Action item
In the entries that follow, find each line with the word "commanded" and copy it.

Records shown
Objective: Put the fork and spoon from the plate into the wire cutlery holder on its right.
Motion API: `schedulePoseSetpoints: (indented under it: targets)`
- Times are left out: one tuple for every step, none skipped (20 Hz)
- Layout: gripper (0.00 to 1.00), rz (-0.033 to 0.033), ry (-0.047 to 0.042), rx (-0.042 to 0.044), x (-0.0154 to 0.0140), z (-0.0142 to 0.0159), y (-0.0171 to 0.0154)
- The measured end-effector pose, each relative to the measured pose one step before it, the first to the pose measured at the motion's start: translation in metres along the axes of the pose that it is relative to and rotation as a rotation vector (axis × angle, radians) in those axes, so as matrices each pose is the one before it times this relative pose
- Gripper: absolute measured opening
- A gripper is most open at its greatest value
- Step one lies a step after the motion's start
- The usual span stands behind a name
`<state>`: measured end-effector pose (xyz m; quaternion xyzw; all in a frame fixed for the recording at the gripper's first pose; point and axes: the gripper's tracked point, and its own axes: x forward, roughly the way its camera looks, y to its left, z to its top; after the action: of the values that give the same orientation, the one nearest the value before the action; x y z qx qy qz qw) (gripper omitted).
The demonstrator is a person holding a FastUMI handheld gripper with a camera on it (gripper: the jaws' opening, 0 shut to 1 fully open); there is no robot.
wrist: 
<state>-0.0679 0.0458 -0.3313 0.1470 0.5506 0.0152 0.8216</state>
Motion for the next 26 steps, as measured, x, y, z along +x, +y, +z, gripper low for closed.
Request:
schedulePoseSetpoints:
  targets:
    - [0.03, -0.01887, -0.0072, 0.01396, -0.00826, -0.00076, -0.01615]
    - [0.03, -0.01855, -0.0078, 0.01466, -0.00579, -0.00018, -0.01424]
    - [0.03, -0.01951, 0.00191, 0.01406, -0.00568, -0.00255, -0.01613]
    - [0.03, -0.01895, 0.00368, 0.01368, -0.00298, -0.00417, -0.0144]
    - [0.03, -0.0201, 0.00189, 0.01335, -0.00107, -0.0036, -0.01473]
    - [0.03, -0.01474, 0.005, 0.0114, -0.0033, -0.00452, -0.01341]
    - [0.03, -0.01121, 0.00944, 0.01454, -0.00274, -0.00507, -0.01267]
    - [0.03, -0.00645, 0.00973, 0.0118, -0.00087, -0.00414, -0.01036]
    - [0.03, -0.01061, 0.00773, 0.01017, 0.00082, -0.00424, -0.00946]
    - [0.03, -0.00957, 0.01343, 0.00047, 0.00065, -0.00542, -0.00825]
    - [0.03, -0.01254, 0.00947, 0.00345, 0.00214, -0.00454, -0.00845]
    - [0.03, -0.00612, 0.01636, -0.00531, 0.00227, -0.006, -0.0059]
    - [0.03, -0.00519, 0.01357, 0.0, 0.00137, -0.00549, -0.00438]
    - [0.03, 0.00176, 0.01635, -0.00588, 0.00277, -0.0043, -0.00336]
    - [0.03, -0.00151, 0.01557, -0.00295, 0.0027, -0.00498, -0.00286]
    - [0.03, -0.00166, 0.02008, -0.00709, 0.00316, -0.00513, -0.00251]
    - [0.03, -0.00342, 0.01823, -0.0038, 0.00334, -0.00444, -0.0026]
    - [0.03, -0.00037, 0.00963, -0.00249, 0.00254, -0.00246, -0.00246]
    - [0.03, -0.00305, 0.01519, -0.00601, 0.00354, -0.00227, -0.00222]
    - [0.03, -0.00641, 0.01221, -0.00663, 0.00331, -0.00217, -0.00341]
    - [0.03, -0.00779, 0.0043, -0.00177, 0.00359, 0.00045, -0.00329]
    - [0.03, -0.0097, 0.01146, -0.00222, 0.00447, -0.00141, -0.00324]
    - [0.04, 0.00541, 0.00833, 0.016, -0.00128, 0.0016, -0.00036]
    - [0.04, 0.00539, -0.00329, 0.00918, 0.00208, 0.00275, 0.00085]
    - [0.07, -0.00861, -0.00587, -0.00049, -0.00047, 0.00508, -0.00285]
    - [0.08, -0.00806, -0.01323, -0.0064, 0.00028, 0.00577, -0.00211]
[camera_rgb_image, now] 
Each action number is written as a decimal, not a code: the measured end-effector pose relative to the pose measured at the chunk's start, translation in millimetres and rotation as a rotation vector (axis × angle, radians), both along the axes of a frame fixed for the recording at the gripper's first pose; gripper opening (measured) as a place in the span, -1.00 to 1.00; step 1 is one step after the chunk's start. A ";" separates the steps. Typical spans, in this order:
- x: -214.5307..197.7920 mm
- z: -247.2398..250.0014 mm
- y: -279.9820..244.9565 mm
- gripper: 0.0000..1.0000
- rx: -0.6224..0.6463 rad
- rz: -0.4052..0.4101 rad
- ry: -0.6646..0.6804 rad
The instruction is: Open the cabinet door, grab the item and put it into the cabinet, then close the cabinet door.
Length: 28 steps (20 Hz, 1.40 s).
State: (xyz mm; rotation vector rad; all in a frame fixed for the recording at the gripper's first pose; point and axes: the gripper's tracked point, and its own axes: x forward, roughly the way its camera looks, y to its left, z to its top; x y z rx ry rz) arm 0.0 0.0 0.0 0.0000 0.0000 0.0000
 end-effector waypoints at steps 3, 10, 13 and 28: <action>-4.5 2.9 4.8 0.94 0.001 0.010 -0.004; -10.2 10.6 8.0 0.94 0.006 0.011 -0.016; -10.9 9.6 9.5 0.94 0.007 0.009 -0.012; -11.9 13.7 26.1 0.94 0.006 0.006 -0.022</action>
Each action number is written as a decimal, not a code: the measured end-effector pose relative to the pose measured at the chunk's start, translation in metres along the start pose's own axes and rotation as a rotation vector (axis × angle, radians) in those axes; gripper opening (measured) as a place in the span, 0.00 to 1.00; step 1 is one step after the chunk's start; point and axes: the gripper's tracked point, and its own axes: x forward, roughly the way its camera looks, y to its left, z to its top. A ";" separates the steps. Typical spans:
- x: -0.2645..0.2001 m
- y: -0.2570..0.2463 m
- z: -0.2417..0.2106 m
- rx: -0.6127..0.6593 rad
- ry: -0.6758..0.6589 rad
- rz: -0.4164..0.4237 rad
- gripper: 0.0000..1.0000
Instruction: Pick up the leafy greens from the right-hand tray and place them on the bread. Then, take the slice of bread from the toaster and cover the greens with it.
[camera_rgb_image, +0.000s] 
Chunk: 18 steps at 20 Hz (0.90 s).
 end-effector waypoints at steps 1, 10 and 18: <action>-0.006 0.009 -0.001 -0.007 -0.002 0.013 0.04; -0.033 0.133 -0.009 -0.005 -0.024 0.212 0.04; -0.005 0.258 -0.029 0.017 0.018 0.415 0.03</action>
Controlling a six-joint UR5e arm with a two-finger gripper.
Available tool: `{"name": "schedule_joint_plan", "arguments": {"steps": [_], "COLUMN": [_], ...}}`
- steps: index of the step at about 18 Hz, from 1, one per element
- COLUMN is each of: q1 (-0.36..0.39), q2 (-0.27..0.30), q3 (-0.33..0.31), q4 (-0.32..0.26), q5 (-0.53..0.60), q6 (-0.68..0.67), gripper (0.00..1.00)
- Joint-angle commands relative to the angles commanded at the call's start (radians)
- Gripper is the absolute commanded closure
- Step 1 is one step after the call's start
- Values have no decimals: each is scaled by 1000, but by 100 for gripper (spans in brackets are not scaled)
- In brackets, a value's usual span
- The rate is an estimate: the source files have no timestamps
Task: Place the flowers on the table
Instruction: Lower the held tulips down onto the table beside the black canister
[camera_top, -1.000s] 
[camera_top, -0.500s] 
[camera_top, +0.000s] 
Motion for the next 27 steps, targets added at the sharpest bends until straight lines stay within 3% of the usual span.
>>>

Answer to this problem
- Joint-angle commands relative to the angles commanded at the call's start (radians)
- Gripper is the absolute commanded closure

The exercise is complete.